4

I have implemented a small cycle detection algorithm for a DAG in Scala. The 'return' bothers me - I'd like to have a version without the return...possible?

  def isCyclic() : Boolean = {
    lock.readLock().lock()
    try {
      nodes.foreach(node => node.marker = 1)
      nodes.foreach(node => {if (1 == node.marker && visit(node)) return true})
    } finally {
      lock.readLock().unlock()
    }
    false
  }

  private def visit(node: MyNode): Boolean = {
    node.marker = 3

    val nodeId = node.id
    val children = vertexMap.getChildren(nodeId).toList.map(nodeId => id2nodeMap(nodeId))
    children.foreach(child => {
      if (3 == child.marker || (1 == child.marker && visit(child))) return true
    })

    node.marker = 2

    false
  }
jts
  • 715
  • 7
  • 22

5 Answers5

4

Summary:
I have originated two solutions as generic FP functions which detect cycles within a directed graph. And per your implied preference, the use of an early return to escape the recursive function has been eliminated. The first, isCyclic, simply returns a Boolean as soon as the DFS (Depth First Search) repeats a node visit.
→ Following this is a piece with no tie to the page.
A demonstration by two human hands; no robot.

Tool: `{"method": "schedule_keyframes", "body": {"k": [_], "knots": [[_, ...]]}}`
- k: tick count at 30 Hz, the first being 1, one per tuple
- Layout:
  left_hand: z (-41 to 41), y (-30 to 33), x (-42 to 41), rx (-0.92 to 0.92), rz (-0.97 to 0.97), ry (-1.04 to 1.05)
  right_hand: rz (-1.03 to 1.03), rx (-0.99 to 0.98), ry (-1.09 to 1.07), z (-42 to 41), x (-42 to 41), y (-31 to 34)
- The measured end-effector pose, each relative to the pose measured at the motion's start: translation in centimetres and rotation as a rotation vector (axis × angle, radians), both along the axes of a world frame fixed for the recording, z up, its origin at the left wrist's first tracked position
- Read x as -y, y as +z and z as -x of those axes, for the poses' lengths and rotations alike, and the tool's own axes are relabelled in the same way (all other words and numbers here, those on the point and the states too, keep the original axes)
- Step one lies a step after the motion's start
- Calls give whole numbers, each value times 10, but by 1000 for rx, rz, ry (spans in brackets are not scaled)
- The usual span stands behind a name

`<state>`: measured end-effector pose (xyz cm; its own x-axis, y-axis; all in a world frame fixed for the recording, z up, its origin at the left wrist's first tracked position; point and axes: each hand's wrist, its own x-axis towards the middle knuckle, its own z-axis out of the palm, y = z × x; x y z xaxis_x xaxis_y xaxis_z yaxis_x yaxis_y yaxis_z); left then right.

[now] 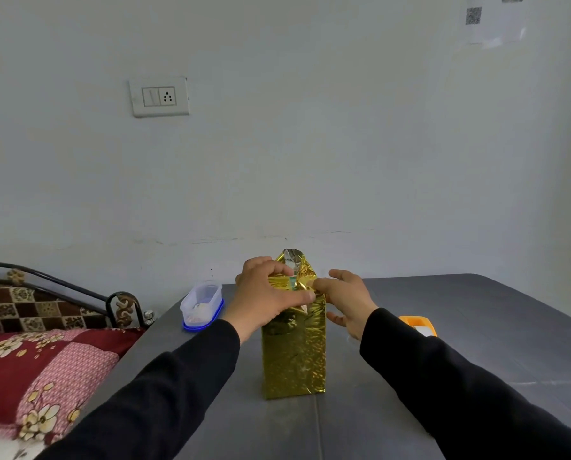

The second, filterToJustCycles, returns a copy of the input Map filtered down to just the nodes involved in any/all cycles, and returns an empty Map when no cycles are found.

Details:
For the following, please Consider a directed graph encoded as such:

val directedGraphWithCyclesA: Map[String, Set[String]] =
  Map(
      "A" -> Set("B", "E", "J")
    , "B" -> Set("E", "F")
    , "C" -> Set("I", "G")
    , "D" -> Set("G", "L")
    , "E" -> Set("H")
    , "F" -> Set("G")
    , "G" -> Set("L")
    , "H" -> Set("J", "K")
    , "I" -> Set("K", "L")
    , "J" -> Set("B")
    , "K" -> Set("B")
  )

In both functions below, the type parameter N refers to whatever "Node" type you care to provide. It is important the provided "Node" type be both immutable and have stable equals and hashCode implementations (all of which occur automatically with use of immutable case classes).


The first function, isCyclic, is a similar in nature to the version of the solution provided by @the-archetypal-paul. It assumes the directed graph has been transformed into a Map[N, Set[N]] where N is the identity of a node in the graph.

If you need to see how to generically transform your custom directed graph implementation into a Map[N, Set[N]], I have outlined a generic solution towards the end of this answer.

Calling the isCyclic function as such:

val isCyclicResult = isCyclic(directedGraphWithCyclesA)

will return:

`true`

No further information is provided. And the DFS (Depth First Search) is aborted at detection of the first repeated visit to a node.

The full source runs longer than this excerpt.